What is being asked ▸ Produce again, without any change, the lines running from the one with "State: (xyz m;" through the final line of the data below, and only those.

The data ▸
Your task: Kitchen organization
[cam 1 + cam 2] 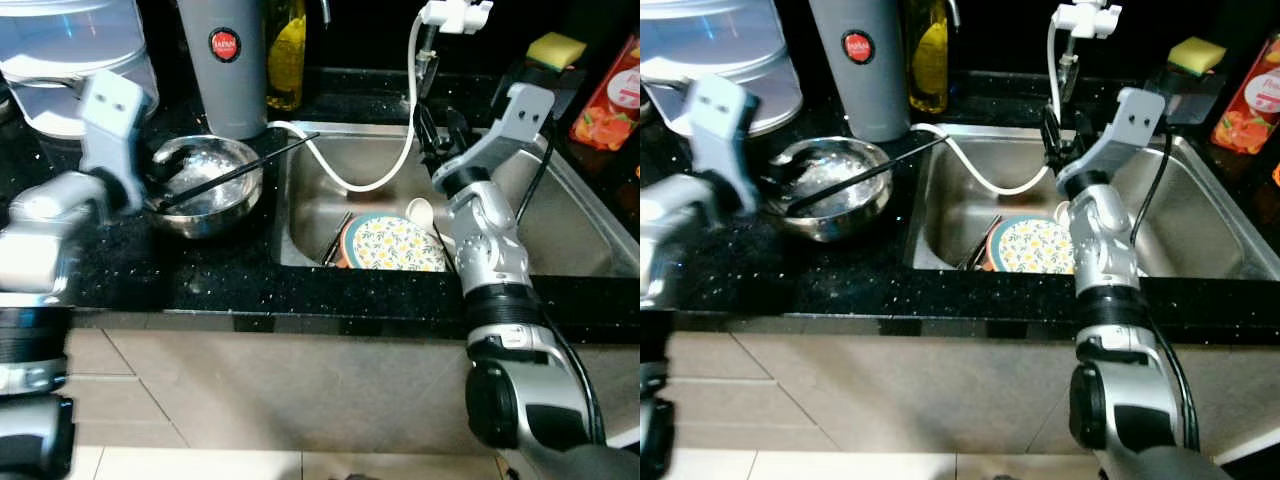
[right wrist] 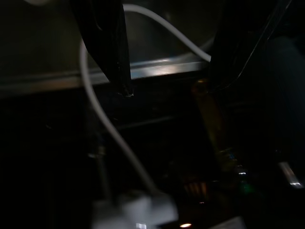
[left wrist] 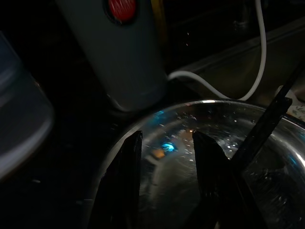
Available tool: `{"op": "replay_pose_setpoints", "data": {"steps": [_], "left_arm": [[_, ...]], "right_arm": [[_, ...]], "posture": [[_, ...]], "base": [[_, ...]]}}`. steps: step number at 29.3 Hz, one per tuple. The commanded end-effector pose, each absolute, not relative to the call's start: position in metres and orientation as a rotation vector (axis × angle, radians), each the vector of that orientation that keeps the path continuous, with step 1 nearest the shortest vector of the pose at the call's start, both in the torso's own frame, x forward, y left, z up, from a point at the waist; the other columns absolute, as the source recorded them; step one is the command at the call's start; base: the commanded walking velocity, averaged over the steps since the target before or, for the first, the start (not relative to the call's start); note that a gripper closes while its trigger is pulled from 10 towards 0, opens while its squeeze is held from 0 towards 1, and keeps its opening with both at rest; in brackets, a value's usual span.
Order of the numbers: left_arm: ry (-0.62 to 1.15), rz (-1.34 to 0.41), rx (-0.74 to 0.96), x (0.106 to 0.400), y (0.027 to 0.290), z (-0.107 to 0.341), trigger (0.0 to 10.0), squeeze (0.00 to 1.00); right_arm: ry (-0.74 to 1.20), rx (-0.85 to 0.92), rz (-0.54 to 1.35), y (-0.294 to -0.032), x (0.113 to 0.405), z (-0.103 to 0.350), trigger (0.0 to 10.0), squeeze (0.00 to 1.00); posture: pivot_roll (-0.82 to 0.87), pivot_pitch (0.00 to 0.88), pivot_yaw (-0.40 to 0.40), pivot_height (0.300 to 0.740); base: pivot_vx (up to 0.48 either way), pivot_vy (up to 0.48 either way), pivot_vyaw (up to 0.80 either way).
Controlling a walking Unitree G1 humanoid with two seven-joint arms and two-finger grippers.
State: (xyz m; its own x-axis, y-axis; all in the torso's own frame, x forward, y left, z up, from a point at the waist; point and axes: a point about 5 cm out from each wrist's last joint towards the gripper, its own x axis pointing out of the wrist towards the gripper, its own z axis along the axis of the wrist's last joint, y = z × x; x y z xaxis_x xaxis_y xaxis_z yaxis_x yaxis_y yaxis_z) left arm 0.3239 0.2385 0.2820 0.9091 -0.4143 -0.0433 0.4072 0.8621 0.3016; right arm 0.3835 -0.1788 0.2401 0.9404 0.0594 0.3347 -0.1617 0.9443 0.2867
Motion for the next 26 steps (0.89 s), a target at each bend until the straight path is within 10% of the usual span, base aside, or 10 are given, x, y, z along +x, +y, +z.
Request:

Answer area ▸
State: (xyz m; its own x-axis, y-axis; all in the torso's own frame, x forward, y left, z up, from a point at the waist; point and axes: a point about 5 cm out from each wrist's last joint towards the gripper, its own x axis pointing out of the wrist towards the gripper, its own z axis along the axis of the wrist's last joint, y = z × x; x y z xaxis_x xaxis_y xaxis_z yaxis_x yaxis_y yaxis_z) left arm 0.3239 0.2385 0.2820 0.9091 -0.4143 -0.0433 0.4072 0.8621 0.3016; right arm 0.3835 -0.1788 0.2401 0.9404 0.0594 0.3347 -0.1617 0.9443 0.2867
Motion for the next 26 steps (0.89 s), a target at each bend until the straight path is within 10% of the usual span, base aside, or 10 are given, x, y, z along +x, +y, +z.
Request:

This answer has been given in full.